A half-developed duck egg embryo scooped from its shell and a stew made of chunks of congealed pig blood are a hard enough sell to adventurous gourmands, let alone a global dining public. Yet to characterise the cuisine of a country of more than 7000 islands and 100 million people with two dishes is short-sighted in the extreme. Welcome to the next frontier of produce and fine dining: The Philippines.
The aformentioned dishes, balut and dinuguan respectively in the country’s Tagalog language, are thankfully easily outshone by the deep and rich slow cooked adobo stew and roast suckling pig (lechon) as the country’s real signatures. But it’s across high-end dining, especially evident in the capital Manila, that a culinary revolution is gathering real pace.

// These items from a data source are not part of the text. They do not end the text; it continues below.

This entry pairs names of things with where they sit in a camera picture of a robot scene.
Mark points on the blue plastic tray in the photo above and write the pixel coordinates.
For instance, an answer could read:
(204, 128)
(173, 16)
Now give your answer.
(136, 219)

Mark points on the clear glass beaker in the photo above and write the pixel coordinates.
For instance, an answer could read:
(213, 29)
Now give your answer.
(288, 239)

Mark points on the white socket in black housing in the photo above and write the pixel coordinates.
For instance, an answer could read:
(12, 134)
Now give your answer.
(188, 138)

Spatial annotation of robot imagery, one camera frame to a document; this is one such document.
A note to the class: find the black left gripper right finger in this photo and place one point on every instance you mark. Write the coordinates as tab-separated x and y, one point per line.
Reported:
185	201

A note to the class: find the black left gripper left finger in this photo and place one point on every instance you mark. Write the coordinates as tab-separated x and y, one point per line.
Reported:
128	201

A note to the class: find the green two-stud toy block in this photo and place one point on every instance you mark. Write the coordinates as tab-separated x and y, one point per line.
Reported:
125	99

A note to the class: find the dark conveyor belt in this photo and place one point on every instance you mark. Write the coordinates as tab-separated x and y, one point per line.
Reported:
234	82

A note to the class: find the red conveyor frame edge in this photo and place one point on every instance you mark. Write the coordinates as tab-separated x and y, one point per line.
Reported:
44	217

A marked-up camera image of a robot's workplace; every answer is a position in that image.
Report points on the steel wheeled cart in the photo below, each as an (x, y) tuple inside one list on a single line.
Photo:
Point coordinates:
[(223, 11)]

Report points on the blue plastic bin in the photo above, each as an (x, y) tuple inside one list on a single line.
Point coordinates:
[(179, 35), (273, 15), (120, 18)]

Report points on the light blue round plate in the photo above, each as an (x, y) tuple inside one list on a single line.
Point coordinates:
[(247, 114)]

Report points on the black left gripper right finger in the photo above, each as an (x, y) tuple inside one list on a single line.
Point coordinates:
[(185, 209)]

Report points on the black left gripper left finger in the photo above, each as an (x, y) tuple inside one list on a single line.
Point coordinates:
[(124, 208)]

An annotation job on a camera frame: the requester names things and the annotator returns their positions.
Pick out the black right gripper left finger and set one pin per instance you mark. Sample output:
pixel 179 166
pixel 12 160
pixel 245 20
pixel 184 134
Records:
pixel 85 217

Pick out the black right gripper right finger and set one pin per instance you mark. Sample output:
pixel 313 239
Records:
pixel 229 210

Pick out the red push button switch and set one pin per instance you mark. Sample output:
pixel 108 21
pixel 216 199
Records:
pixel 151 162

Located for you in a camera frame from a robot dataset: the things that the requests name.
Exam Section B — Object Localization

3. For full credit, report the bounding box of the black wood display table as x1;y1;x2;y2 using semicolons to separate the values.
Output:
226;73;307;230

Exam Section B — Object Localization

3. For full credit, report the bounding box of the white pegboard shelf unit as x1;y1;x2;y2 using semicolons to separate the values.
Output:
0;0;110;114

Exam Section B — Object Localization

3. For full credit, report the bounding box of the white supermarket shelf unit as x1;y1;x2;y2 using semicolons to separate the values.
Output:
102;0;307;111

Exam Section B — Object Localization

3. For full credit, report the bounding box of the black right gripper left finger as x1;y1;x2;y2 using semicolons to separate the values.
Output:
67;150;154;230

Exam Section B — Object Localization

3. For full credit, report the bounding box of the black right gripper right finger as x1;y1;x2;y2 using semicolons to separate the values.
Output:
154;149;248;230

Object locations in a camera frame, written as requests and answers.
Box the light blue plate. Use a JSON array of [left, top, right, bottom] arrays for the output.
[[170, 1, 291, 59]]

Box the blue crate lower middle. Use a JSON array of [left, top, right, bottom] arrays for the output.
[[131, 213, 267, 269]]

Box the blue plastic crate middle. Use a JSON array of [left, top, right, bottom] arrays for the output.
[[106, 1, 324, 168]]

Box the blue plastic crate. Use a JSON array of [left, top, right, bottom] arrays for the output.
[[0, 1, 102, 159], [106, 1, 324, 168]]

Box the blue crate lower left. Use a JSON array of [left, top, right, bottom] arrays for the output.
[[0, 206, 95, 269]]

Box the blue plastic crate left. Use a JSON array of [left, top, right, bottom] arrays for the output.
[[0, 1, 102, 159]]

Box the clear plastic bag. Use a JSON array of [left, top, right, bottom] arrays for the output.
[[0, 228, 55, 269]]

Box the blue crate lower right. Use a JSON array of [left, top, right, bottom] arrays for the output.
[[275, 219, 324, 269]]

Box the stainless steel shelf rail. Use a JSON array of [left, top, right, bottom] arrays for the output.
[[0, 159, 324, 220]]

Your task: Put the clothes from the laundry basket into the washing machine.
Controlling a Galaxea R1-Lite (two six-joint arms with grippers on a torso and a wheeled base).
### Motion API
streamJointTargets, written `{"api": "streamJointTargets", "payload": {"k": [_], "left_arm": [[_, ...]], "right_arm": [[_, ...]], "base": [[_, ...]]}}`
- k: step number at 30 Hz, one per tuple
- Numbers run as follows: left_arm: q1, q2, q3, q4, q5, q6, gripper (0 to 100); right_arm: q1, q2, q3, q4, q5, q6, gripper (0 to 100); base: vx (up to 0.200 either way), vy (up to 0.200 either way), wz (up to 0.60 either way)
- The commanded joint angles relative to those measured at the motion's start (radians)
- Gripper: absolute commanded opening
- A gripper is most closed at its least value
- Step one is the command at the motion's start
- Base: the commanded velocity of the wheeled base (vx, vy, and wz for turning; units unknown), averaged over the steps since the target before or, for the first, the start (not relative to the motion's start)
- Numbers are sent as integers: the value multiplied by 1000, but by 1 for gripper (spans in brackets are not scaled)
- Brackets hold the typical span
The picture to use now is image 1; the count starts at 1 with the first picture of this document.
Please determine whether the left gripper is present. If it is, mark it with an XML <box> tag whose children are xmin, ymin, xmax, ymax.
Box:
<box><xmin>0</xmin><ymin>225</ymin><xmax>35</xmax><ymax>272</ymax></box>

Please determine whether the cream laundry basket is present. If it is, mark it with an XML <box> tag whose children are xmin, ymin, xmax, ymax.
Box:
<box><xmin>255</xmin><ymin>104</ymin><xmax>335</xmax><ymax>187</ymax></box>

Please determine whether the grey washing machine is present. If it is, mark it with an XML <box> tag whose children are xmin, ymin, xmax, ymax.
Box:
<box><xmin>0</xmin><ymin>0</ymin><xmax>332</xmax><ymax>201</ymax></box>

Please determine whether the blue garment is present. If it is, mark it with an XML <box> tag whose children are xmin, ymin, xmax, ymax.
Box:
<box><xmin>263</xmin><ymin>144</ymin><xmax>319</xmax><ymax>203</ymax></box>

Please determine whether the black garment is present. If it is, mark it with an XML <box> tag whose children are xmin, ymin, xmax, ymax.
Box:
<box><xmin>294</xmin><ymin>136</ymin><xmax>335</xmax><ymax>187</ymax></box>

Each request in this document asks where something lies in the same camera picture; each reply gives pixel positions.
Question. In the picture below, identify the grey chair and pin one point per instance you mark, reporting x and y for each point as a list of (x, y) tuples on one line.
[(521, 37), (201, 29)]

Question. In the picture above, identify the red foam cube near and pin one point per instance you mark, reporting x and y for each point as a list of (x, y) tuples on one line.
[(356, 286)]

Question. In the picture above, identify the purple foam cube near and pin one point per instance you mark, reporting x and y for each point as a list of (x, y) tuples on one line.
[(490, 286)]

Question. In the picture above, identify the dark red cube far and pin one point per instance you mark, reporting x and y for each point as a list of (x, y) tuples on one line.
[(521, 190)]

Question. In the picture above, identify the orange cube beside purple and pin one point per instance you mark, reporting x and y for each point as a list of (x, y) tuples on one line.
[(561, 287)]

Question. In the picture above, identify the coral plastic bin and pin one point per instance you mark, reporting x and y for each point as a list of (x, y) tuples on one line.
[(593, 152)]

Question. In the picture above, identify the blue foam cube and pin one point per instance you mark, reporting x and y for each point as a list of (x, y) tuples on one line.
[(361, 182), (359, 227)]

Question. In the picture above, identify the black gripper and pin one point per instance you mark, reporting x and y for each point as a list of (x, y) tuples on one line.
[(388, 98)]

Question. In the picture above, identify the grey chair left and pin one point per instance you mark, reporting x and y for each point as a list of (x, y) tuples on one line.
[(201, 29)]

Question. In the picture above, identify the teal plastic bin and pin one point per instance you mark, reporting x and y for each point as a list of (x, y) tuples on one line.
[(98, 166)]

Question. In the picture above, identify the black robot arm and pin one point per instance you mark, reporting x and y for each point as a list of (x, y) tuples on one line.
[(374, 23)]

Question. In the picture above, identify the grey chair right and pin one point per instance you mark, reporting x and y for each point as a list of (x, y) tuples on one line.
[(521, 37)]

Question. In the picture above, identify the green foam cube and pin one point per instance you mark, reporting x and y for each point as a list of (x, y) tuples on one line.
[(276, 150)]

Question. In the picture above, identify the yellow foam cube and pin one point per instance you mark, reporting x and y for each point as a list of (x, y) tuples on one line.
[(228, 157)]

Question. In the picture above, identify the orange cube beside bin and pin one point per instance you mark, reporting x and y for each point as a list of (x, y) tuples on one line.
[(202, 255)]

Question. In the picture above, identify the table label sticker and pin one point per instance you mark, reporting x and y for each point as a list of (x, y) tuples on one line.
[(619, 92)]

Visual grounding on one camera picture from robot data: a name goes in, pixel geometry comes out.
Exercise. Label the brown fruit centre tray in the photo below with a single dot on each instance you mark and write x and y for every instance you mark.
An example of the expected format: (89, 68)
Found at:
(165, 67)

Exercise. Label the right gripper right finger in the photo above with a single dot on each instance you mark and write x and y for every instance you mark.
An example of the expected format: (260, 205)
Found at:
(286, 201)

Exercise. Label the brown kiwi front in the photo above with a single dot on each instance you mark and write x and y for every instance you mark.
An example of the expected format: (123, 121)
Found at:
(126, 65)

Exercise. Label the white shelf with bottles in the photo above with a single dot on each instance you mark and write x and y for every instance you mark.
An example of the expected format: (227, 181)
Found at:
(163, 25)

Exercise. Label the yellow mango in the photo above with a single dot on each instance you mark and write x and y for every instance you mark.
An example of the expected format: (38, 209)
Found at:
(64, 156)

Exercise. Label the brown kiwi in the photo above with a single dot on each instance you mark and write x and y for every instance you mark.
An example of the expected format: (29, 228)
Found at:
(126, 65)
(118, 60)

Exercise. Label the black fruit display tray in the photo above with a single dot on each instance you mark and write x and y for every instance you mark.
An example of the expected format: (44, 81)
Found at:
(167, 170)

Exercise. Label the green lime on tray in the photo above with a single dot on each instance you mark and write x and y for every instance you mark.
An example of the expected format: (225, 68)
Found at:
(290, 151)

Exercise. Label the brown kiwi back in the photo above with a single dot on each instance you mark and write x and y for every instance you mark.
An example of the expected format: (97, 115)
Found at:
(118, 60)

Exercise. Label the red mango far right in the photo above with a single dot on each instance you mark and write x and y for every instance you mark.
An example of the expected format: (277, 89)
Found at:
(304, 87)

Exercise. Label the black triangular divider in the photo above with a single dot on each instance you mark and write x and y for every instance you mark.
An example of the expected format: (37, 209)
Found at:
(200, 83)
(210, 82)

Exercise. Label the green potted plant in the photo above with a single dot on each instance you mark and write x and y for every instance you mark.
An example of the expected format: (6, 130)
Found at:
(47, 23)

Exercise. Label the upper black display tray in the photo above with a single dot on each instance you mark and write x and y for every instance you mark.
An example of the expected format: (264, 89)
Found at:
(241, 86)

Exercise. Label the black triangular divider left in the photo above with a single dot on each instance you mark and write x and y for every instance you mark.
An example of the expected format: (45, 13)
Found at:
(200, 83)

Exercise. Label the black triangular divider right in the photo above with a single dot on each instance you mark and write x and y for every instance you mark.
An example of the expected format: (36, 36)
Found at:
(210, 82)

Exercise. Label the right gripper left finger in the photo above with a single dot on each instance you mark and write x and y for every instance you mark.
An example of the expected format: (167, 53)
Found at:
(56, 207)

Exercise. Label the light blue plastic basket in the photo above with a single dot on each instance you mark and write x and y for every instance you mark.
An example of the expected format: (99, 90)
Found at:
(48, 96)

If you need an indicator of how seriously Filipino cuisine and produce is now being taken, then Elena Arzak is a great place to start. She was a star draw at Madrid fusión Manila, the largest culinary event ever to hit The Philippines that bought together the most influential and avant-garde chefs from Spain, The Philippines and Asia in a series of events around progressive gastronomy. “I wanted to come here since I first heard about this event,” she said. I have great respect for Filipino cuisine and chefs - they have a lot to share and are extremely proud of their origins, produce and culinary legacy. The transformation happening now is really exciting and has turned into something truly unique.”
That transformation has many faces, not least of which are restaurants serving cutting-edge cuisine to rival any in South East Asia. Jordy Navarra worked at The Fat Duck and under Alvin Leung at Bo Innovation in Hong Kong before opening Black Sheep. In common with a number of his contemporaries he thoughtfully and playfully riffs on Filipino produce and dishes.
‘Bahay Kubo’ references a Filipino song that celebrates a classic provincial home made from indigenous materials and all the natural bounty that grows around it. It contains all the ingredients listed in the song and comes plated as a mound of soil (dehydrated eggplant with peanuts) with green shoots poking through. The beauty is in the execution as he delivers a nuanced dish that allows the composite parts to shine. But this is no gimmick where the story is made to fit – the dish is the story, one that is beautifully scripted.
Another sounds odd, on paper at least. Squid ink mash with beef? I needed convincing, but a dramatic dark grey brushstroke arrives topped with beautifully seared Kitayama beef from Mindanao, along with crisped leeks. It is excellent - the squid ink adds depth as well as colour to the perfect pureé, the leeks the textural contrast, while the 28 day aged tenderloin is cooked sous-vide before being torch- seared.
If wagyu from Mindanao in the southern Philippines is a surprise, it’s just one more example of the country’s extraordinary natural bounty beginning to find its way onto global as well as domestic menus. The untapped potential seems enormous: Calamansi is leading the way through its unique sweet and sour citrus lift, but pili nuts, flavored vinegars, heirloom rice and tiny baby cucumbers are not far behind. Both Elena Arzak and Luis Andoni Aduriz spoke in Manila of how the ingredients they encountered were a revelation.
Another chef at the vanguard of the renaissance is Rob Pengson, manning the pass at Manila’s The Goose Station - a wry pun on dégustation. At the restaurant, part of the portfolio he has built together with his wife Sunshine, Pengson “challenges traditional cuisine by ignoring dogma and infusing culture and heritage into cooking.” That’s a big claim but is ultimately borne out by his menus, notably one named after the country’s national hero, the polymath and non-violent revolutionary Dr. Jose Rizal.
Dishes represent different eras of Rizal’s life so Foie gras taho reflects his feelings of inadequacy living in late nineteenth century Barcelona where no one he met had even heard of the Philippines. Pengson’s interpretation takes a street food classic of sweet tofu and tapioca, covering it with sublime foie gras mousse and a stunning Pedro Ximenez sherry reduction. Even more dramatic is the extraordinary squab, a beautifully-plated riot of blood made from beetroot gastrique and sand made from coconut curd and pili nuts, showing how Rizal waged war through his pen, not a sword.
Not only does Pengson represent the new wave of the globalized Filipino diaspora who proudly celebrate their national cuisine and culture, he’s also empowering the next generation of young chefs to do likewise through The Global Academy, an educational institution he founded to promote modern gastronomy to the local restaurant industry. Thousands of students have already graduated with many moving on to top kitchens in Manila and around the world. With Navarre, Pengson and many others leading the way, the future is looking even brighter for a country at a culinary tipping point.